Second, mussel relative abundance and richness follows a pattern of greater relative abundance and richness in the upper watershed, with both declining in tributaries closer to the Gulf of Mexico, concomitant with changes in water quality, land cover, geology, and substrate. Interestingly, similar influences of longitudinal position in the watershed and landscape variables were reported for mussels in the Kalamazoo River in Michigan [80]. Where mussels were present, decreasing CPUE and richness appeared to be largely driven by an upper to lower watershed gradient. Microhabitat and water quality (dissolved oxygen, pH, temperature, % less than 0.250 mm grain size, and % 0.125 mm), land cover (% agriculture, % wetland, % deciduous forest, % evergreen forest, and % mixed forest), and geology (% Alluvium, % Citronelle, % Deweyville, % Pascagoula, % coastal geology, and % high terrace geology) modified this gradient to locally influence CPUE and richness. This pattern has not been previously reported in the southern coastal plain and is strikingly similar to patterns of higher habitat quality and mussels in the upper watershed of River Raisin, also in Michigan [15]. Taken together, these results suggest opportunities and challenges to mussel conservation and restoration projects in the southeastern coastal plain.

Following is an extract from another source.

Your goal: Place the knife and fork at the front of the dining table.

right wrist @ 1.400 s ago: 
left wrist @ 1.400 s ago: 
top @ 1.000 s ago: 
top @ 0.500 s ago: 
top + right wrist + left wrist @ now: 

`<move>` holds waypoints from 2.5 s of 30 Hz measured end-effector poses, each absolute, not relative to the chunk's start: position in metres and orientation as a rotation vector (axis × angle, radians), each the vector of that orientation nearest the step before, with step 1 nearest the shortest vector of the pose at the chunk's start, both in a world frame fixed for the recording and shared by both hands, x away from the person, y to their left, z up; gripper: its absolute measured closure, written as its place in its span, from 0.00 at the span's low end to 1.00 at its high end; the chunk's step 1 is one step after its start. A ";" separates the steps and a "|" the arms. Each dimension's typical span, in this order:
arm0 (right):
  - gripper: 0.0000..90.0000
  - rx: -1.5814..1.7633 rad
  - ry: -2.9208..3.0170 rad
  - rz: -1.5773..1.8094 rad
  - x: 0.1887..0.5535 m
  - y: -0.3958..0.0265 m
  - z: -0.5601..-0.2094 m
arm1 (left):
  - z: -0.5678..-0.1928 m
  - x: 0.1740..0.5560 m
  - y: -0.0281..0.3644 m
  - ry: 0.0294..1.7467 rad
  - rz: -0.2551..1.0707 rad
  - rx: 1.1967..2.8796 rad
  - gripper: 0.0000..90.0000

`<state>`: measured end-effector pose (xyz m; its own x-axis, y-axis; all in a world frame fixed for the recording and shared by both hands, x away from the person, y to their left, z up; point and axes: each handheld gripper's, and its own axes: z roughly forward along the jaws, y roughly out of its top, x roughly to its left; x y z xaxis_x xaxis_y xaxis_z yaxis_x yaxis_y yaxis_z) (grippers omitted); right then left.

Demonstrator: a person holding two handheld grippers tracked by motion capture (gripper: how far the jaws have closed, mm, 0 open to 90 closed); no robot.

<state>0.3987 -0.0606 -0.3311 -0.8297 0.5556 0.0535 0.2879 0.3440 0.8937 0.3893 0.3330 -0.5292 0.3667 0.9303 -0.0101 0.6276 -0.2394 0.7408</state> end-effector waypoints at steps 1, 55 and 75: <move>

In this study, CPUE and richness were typically much lower compared to earlier studies employing timed-search methods in lower reaches of streams this region [80,81] but were comparable to sites sampled in the Bogue Chitto River watershed by [56] (6.3 individuals per effort; average 1.5 species per site). Importantly, the author of [56] trained this sampling team to ensure comparable methods and effort, and we are confident that surveys accurately reflected mussel assemblages at the study sites. However, sparseness of the assemblages in these streams does not imply unimportance to regional biodiversity. Our collections included Anodontoides radiatus and Uniomerus declivis, neither of which were found in recent (2012–2014) mainstem Pearl River mussel surveys ([82]; Kayla Kimmel, Baton Rouge U.S. Fish and Wildlife Conservation Office, personal communication), emphasizing the contributions of tributary streams to overall mussel diversity of larger river systems.

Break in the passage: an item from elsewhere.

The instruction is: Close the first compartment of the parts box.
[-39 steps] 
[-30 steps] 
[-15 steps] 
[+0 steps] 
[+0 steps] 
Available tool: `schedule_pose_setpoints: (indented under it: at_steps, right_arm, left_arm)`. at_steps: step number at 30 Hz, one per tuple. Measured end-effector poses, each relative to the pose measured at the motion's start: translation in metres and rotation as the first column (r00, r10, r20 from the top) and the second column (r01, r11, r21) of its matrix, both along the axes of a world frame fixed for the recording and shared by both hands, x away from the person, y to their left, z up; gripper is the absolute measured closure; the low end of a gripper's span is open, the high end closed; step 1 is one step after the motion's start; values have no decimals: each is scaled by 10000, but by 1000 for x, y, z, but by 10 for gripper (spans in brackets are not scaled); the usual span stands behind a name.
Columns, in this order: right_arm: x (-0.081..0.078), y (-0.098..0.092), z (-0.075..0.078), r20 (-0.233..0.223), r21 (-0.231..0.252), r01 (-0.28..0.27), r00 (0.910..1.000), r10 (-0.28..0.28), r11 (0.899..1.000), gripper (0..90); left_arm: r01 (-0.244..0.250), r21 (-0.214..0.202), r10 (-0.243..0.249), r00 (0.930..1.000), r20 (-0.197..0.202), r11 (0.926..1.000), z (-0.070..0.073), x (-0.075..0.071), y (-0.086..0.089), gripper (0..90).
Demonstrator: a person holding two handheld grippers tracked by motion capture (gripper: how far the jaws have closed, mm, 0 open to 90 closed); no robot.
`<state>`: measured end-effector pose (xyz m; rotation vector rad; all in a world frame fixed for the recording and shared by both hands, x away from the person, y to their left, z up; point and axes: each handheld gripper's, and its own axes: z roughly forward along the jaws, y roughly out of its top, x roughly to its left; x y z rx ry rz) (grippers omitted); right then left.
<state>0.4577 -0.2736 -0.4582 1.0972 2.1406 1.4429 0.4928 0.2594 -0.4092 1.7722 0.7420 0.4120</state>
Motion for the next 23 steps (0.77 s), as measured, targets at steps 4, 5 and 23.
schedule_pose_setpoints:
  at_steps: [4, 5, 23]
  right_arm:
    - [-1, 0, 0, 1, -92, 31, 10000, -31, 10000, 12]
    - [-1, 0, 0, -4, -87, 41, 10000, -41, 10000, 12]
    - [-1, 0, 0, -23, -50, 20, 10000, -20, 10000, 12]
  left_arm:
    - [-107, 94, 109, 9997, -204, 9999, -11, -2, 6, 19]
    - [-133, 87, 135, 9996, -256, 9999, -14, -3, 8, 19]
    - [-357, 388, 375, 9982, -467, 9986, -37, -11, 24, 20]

Microhabitat data at the study sites were representative of coastal plain systems, i.e., low gradients, extensive woody debris, and silt/sand substrate mix [49,83,84,85]. Mussels exhibited positive and negative associations with pH, but pH was likely less important than the correlated land cover and habitat variables in the PCA, as pH was below 6.6 in only 3 of the 27 streams and was not found to be an important structuring variable for mussel assemblages in Gulf of Mexico coastal plain streams and rivers [84]. No adverse DO conditions were present at the time of sampling, though hypoxic (<2 mg/L) events and their associated effects on mussels and fishes [40,41] could have occurred nocturnally or seasonally due to stream eutrophication and high BODs [86]. Although relatively high across study sites, DO levels were still positively associated with mussel CPUE and richness, suggesting higher DO or conditions that enhance and maintain higher dissolved oxygen (e.g., reaeration, higher flows, and shading) were important for mussels. The association of higher mussel richness and higher DO was also noted in [84], although they also recognized the association of higher DO with a suite of other characteristics associated with higher mussel abundances, including forested land cover. Low DO is common in Louisiana streams [87], and despite negative associations between low DO levels and mussel abundance (e.g., [41]), other studies also have sampled mussels in coastal streams characterized by very low DO (e.g., [40,88]). In these Pearl River tributaries, it is likely that, similar to pH, associations with DO actually reflect associations with position in the watershed (i.e., upper watershed sites had higher DO and were where most of the mussels were found).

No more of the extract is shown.